* ASSIGNMENT *
Please return, with no alterations, the lines below from the very first through the one that contains "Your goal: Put".

::: DATA SECTION :::

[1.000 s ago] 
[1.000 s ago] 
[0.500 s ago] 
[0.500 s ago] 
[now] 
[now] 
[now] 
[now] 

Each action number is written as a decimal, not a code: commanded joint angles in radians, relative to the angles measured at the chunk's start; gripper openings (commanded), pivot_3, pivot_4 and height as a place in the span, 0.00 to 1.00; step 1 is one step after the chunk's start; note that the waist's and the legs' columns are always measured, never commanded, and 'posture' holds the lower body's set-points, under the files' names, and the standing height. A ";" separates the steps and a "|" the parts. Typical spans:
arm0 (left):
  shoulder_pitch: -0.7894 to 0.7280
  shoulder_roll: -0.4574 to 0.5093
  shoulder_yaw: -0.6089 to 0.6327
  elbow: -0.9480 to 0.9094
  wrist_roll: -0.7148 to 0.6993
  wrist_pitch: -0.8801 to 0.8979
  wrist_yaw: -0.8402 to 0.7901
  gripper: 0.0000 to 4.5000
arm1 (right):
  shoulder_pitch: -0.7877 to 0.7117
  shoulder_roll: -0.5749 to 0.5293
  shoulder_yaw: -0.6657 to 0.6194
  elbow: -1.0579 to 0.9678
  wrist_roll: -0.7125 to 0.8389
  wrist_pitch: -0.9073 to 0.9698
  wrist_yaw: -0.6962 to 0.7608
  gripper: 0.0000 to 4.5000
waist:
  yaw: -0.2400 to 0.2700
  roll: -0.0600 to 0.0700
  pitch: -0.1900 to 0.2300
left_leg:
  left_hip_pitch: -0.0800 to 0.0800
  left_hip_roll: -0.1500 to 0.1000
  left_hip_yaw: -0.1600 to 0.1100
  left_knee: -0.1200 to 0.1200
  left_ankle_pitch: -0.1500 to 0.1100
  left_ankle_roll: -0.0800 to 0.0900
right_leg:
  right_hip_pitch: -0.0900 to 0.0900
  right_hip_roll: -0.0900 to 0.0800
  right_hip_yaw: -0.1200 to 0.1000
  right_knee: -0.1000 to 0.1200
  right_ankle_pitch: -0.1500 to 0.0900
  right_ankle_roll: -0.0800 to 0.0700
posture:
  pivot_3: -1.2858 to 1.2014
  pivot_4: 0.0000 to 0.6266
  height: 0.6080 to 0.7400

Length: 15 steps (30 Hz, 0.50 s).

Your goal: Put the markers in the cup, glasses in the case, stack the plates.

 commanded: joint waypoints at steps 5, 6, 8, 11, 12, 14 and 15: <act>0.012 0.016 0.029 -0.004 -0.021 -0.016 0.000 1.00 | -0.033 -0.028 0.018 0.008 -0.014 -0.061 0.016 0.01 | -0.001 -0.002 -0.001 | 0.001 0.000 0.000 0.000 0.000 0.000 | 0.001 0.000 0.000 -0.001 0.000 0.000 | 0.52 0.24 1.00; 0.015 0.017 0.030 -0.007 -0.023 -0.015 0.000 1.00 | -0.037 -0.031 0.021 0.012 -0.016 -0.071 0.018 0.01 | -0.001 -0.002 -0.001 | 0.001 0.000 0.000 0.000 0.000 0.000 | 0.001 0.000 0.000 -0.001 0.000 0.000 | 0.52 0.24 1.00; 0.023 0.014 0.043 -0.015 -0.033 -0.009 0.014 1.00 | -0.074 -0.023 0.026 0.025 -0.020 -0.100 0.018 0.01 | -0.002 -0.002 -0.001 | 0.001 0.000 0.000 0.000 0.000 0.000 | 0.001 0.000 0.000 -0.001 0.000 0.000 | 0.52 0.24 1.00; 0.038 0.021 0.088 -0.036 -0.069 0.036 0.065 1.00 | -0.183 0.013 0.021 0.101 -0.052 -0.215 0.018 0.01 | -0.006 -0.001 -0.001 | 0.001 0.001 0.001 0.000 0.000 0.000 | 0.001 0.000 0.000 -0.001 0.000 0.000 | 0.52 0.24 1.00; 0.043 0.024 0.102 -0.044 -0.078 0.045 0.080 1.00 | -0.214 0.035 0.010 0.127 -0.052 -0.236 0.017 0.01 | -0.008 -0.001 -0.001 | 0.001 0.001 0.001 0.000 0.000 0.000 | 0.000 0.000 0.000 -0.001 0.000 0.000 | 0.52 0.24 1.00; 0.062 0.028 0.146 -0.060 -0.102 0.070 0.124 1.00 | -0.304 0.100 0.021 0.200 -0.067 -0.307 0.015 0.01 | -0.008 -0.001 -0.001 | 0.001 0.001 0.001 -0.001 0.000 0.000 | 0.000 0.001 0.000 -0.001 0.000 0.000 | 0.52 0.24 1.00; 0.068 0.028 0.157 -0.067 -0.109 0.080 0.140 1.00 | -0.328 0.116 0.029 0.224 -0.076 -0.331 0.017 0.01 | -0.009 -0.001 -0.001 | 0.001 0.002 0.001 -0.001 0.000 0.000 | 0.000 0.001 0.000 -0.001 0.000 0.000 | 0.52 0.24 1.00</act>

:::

* FINAL ANSWER *
[1.000 s ago] 
[1.000 s ago] 
[0.500 s ago] 
[0.500 s ago] 
[now] 
[now] 
[now] 
[now] 

Each action number is written as a decimal, not a code: commanded joint angles in radians, relative to the angles measured at the chunk's start; gripper openings (commanded), pivot_3, pivot_4 and height as a place in the span, 0.00 to 1.00; step 1 is one step after the chunk's start; note that the waist's and the legs' columns are always measured, never commanded, and 'posture' holds the lower body's set-points, under the files' names, and the standing height. A ";" separates the steps and a "|" the parts. Typical spans:
arm0 (left):
  shoulder_pitch: -0.7894 to 0.7280
  shoulder_roll: -0.4574 to 0.5093
  shoulder_yaw: -0.6089 to 0.6327
  elbow: -0.9480 to 0.9094
  wrist_roll: -0.7148 to 0.6993
  wrist_pitch: -0.8801 to 0.8979
  wrist_yaw: -0.8402 to 0.7901
  gripper: 0.0000 to 4.5000
arm1 (right):
  shoulder_pitch: -0.7877 to 0.7117
  shoulder_roll: -0.5749 to 0.5293
  shoulder_yaw: -0.6657 to 0.6194
  elbow: -1.0579 to 0.9678
  wrist_roll: -0.7125 to 0.8389
  wrist_pitch: -0.9073 to 0.9698
  wrist_yaw: -0.6962 to 0.7608
  gripper: 0.0000 to 4.5000
waist:
  yaw: -0.2400 to 0.2700
  roll: -0.0600 to 0.0700
  pitch: -0.1900 to 0.2300
left_leg:
  left_hip_pitch: -0.0800 to 0.0800
  left_hip_roll: -0.1500 to 0.1000
  left_hip_yaw: -0.1600 to 0.1100
  left_knee: -0.1200 to 0.1200
  left_ankle_pitch: -0.1500 to 0.1100
  left_ankle_roll: -0.0800 to 0.0900
right_leg:
  right_hip_pitch: -0.0900 to 0.0900
  right_hip_roll: -0.0900 to 0.0800
  right_hip_yaw: -0.1200 to 0.1000
  right_knee: -0.1000 to 0.1200
  right_ankle_pitch: -0.1500 to 0.0900
  right_ankle_roll: -0.0800 to 0.0700
posture:
  pivot_3: -1.2858 to 1.2014
  pivot_4: 0.0000 to 0.6266
  height: 0.6080 to 0.7400

Length: 15 steps (30 Hz, 0.50 s).

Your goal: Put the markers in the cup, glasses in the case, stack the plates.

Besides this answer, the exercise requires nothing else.